1 Tbsp Eden Extra Virgin Olive Oil

1/2 cup onion, diced

1 clove garlic, minced

1/2 cup celery, diced

4 cups vegetable stock

15 ounces Eden Kidney Beans, do not drain

15 ounces Eden Chili Beans (seasoned dark red kidney), do not drain

1 tsp dried thyme
or 2 Tbsp. fresh thyme, chopped

1/2 tsp Eden Sea Salt, or to taste

1/2 cup organic partially pearled barley
or whole barley

1/2 cup leeks, finely chopped

1/4 cup organic sweet corn, fresh or frozen

1/8 tsp freshly ground black pepper, or to taste

2 Tbsp fresh parsley, finely chopped


Heat oil in a medium soup pot and sauté the onions and garlic for 1 to 3 minutes.
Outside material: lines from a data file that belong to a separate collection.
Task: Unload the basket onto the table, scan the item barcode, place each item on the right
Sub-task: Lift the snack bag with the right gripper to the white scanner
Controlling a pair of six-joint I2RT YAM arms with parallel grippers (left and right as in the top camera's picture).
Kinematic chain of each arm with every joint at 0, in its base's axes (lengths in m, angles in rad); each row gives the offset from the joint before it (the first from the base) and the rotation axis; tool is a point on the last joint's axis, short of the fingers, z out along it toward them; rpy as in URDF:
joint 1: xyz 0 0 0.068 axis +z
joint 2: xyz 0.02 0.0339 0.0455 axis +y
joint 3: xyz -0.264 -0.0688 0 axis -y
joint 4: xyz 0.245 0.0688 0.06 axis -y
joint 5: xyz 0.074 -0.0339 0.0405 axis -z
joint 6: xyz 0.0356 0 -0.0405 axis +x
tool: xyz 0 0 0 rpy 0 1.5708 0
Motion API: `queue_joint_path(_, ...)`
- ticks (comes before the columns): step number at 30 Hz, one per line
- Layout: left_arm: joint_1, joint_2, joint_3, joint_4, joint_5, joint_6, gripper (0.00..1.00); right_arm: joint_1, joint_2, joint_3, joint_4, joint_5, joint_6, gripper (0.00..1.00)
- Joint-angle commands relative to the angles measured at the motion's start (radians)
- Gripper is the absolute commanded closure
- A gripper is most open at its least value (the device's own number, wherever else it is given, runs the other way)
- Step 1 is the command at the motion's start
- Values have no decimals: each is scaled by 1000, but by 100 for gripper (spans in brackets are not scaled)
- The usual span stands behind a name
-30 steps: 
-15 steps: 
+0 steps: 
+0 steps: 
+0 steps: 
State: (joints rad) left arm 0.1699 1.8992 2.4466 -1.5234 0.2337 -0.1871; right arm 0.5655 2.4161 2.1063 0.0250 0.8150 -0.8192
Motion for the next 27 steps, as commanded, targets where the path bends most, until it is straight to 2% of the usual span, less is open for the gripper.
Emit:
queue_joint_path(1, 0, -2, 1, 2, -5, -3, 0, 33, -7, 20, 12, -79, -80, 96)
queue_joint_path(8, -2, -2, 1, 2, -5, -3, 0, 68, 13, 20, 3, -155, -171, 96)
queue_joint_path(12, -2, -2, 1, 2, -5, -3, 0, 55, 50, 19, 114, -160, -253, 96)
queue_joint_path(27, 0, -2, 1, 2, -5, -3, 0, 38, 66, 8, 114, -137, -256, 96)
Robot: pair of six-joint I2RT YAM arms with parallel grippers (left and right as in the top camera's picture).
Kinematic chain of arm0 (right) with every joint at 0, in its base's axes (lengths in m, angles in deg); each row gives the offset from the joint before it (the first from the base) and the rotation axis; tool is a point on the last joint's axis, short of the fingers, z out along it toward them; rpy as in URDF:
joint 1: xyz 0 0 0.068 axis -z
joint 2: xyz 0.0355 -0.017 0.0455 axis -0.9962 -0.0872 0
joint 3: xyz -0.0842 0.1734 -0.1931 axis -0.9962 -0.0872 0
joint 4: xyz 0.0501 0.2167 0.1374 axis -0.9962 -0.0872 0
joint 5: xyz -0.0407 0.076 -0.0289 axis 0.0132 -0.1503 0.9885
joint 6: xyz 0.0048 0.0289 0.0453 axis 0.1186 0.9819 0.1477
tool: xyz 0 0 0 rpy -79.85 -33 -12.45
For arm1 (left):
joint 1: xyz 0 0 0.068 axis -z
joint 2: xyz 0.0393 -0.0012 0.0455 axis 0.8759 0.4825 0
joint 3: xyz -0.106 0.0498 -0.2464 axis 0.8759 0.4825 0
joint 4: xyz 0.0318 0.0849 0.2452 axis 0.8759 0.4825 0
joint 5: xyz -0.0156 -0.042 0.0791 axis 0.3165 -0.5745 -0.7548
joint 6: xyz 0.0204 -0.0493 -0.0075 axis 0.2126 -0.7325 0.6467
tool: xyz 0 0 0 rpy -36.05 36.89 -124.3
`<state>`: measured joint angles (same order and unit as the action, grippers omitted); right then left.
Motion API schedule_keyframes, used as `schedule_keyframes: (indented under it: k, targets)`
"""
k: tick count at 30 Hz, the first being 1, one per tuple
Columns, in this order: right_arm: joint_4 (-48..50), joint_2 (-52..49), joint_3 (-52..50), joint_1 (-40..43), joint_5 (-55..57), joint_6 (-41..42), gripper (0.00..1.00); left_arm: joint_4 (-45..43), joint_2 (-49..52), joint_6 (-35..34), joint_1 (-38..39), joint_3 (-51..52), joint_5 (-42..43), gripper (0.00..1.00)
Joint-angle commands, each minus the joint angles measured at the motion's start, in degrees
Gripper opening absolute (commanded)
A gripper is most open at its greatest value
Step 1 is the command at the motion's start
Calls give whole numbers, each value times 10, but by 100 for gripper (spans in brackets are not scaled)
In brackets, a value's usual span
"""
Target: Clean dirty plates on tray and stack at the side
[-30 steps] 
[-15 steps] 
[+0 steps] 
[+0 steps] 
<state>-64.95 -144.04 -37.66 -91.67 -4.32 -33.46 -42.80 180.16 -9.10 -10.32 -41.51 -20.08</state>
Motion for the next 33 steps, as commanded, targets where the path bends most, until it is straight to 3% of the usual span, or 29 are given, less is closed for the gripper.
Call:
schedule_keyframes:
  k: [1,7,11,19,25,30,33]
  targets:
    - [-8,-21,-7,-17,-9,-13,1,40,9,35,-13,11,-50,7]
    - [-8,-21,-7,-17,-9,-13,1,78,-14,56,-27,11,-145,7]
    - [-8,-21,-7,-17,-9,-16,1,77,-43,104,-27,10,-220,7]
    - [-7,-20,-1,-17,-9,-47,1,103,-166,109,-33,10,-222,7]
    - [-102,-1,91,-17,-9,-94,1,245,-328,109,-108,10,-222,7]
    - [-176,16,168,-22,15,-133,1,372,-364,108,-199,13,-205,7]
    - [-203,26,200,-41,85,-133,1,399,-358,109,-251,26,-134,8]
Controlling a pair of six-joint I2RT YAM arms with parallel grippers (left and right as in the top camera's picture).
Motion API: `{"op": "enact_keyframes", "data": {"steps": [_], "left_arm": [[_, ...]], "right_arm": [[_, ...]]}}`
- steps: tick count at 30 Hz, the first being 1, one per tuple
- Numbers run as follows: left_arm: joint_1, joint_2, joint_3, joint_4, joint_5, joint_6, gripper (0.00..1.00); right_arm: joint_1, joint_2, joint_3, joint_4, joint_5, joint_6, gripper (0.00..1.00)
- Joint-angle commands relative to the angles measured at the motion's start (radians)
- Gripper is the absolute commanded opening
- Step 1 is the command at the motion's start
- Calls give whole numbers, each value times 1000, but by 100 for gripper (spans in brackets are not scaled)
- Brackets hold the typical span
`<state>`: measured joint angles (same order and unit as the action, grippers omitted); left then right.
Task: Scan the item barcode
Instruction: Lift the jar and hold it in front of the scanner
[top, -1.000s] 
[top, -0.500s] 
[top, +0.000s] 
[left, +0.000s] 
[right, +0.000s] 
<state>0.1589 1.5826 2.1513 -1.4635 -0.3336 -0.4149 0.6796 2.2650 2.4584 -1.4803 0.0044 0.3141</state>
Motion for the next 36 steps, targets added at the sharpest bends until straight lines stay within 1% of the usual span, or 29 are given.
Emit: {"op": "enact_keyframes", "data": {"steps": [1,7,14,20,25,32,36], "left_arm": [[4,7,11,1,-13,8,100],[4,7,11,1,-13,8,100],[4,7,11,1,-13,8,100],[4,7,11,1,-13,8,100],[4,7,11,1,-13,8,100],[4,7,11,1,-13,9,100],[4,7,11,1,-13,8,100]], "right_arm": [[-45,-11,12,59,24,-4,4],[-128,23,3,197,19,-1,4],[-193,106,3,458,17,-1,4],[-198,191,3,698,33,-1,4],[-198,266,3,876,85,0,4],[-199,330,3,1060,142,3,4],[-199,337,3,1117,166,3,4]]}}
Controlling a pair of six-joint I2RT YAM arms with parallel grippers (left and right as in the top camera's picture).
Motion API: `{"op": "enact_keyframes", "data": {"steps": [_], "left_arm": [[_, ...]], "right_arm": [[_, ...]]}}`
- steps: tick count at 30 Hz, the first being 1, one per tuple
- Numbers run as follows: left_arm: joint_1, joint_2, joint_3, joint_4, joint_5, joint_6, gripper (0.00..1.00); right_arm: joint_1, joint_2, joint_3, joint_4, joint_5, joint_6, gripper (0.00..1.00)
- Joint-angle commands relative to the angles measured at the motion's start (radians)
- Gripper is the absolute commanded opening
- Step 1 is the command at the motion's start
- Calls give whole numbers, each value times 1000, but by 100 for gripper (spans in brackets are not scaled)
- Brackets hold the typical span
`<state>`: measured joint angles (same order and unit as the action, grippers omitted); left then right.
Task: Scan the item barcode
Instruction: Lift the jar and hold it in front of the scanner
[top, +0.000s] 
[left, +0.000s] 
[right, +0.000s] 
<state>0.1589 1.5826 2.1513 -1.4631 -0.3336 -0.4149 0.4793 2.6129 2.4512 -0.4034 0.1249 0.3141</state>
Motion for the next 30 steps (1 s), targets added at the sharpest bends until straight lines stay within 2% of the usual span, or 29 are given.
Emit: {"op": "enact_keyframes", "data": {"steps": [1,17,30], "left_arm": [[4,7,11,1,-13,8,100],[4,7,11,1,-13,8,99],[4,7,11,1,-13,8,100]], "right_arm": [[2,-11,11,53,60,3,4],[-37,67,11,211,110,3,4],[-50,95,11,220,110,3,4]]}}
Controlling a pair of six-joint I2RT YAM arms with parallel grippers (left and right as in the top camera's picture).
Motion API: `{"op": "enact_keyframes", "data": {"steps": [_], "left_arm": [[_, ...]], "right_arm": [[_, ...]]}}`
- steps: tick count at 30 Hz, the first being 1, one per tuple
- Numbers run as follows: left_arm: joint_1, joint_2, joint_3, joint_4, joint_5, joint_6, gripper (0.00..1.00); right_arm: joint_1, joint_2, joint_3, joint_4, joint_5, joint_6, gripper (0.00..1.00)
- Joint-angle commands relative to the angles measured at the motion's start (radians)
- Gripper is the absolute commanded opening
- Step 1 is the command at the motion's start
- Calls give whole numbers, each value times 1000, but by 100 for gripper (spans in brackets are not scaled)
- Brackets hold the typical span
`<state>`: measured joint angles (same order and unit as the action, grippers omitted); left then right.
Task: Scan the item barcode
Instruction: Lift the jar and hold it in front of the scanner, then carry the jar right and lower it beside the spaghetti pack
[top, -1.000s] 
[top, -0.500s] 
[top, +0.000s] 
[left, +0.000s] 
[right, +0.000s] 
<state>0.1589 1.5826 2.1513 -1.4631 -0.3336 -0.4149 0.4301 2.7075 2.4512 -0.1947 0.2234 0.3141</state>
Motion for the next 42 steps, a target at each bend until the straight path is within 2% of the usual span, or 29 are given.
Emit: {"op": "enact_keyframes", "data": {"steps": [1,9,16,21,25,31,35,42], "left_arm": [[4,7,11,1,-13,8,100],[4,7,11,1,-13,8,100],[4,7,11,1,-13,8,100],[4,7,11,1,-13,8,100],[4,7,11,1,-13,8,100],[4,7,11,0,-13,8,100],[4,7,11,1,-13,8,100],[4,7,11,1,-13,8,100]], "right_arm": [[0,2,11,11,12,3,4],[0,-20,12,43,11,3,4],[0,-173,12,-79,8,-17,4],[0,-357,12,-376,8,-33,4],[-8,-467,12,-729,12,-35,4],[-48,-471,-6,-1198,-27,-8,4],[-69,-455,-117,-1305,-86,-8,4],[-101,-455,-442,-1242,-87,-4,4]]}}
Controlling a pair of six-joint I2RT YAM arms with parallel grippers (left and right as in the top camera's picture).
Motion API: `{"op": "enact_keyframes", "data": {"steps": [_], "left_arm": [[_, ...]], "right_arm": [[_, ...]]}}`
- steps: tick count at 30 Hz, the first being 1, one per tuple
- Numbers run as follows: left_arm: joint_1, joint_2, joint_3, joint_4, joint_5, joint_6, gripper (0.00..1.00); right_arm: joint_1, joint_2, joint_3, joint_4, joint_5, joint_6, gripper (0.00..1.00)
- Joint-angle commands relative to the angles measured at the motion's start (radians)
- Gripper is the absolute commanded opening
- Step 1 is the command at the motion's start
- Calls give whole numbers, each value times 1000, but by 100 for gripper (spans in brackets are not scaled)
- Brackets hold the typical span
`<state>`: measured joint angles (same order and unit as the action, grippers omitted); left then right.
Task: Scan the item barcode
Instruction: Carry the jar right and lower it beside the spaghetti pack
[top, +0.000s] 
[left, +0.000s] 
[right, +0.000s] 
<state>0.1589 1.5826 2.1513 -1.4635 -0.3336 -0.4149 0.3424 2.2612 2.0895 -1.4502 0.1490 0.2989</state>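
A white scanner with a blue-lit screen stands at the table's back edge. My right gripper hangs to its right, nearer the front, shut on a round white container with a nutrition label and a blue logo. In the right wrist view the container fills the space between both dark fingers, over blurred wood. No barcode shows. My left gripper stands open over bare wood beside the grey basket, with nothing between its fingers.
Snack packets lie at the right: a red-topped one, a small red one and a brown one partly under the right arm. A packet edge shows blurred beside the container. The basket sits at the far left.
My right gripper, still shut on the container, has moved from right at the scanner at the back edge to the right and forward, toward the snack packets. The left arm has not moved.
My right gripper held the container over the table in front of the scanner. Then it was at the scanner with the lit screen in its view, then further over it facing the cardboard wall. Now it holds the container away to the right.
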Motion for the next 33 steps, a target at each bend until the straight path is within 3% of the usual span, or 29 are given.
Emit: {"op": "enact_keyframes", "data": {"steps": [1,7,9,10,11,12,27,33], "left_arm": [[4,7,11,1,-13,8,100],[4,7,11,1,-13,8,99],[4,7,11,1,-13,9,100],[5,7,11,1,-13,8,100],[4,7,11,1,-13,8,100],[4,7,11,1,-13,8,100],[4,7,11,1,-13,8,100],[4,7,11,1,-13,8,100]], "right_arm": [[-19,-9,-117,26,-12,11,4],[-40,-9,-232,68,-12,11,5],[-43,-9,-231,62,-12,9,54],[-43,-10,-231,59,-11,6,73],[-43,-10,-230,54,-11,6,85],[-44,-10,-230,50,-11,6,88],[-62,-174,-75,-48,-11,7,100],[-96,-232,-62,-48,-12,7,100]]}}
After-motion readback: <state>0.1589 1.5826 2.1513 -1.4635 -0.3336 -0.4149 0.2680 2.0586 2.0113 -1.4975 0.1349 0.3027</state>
Add celery, vegetable stock, kidney beans, chili beans, thyme and sea salt. Cover and bring to a boil. Reduce the flame to medium-low and simmer for 10 to 15 minutes. Remove half and puree in a blender. Add puree back to the pot. Add barley, leek, sweet corn and pepper. Cover and bring to a boil again. Reduce flame and simmer another 20 to 30 minutes until the barley is tender. Adjust seasoning, if desired. Serve hot, garnished with parsley.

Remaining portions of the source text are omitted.